Stored records
============================================================

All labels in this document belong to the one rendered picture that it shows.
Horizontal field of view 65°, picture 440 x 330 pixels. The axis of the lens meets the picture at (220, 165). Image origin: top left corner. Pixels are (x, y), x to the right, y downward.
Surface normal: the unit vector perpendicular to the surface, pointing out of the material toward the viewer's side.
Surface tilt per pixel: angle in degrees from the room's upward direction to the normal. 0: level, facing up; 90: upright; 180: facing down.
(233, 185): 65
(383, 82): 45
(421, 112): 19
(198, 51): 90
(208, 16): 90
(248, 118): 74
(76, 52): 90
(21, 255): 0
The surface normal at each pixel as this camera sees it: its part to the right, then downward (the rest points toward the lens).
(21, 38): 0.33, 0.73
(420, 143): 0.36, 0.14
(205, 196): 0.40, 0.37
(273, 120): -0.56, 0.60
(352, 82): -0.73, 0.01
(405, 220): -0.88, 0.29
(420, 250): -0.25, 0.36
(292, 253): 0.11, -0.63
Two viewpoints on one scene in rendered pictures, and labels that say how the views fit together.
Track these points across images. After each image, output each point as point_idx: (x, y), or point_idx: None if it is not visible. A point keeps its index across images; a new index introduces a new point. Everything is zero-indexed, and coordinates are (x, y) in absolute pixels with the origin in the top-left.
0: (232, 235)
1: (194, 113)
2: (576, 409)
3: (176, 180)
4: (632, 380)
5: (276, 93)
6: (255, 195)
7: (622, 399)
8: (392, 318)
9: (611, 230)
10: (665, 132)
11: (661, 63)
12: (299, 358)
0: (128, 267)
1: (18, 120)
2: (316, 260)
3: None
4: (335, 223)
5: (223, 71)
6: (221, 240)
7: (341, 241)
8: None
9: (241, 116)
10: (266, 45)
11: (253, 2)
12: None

============================================================

_What to do:_ Repeat the data precisely, reproducing every entry.

_Your response:_
All labels in this document belong to the one rendered picture that it shows.
Horizontal field of view 65°, picture 440 x 330 pixels. The axis of the lens meets the picture at (220, 165). Image origin: top left corner. Pixels are (x, y), x to the right, y downward.
Surface normal: the unit vector perpendicular to the surface, pointing out of the material toward the viewer's side.
Surface tilt per pixel: angle in degrees from the room's upward direction to the normal. 0: level, facing up; 90: upright; 180: facing down.
(233, 185): 65
(383, 82): 45
(421, 112): 19
(198, 51): 90
(208, 16): 90
(248, 118): 74
(76, 52): 90
(21, 255): 0
The surface normal at each pixel as this camera sees it: its part to the right, then downward (the rest points toward the lens).
(21, 38): 0.33, 0.73
(420, 143): 0.36, 0.14
(205, 196): 0.40, 0.37
(273, 120): -0.56, 0.60
(352, 82): -0.73, 0.01
(405, 220): -0.88, 0.29
(420, 250): -0.25, 0.36
(292, 253): 0.11, -0.63
Two viewpoints on one scene in rendered pictures, and labels that say how the views fit together.
Track these points across images. After each image, output each point as point_idx: (x, y), or point_idx: None if it is not visible. A point keeps its index across images; a new index introduces a new point. Everything is zero-indexed, and coordinates are (x, y) in absolute pixels with the origin in the top-left.
0: (232, 235)
1: (194, 113)
2: (576, 409)
3: (176, 180)
4: (632, 380)
5: (276, 93)
6: (255, 195)
7: (622, 399)
8: (392, 318)
9: (611, 230)
10: (665, 132)
11: (661, 63)
12: (299, 358)
0: (128, 267)
1: (18, 120)
2: (316, 260)
3: None
4: (335, 223)
5: (223, 71)
6: (221, 240)
7: (341, 241)
8: None
9: (241, 116)
10: (266, 45)
11: (253, 2)
12: None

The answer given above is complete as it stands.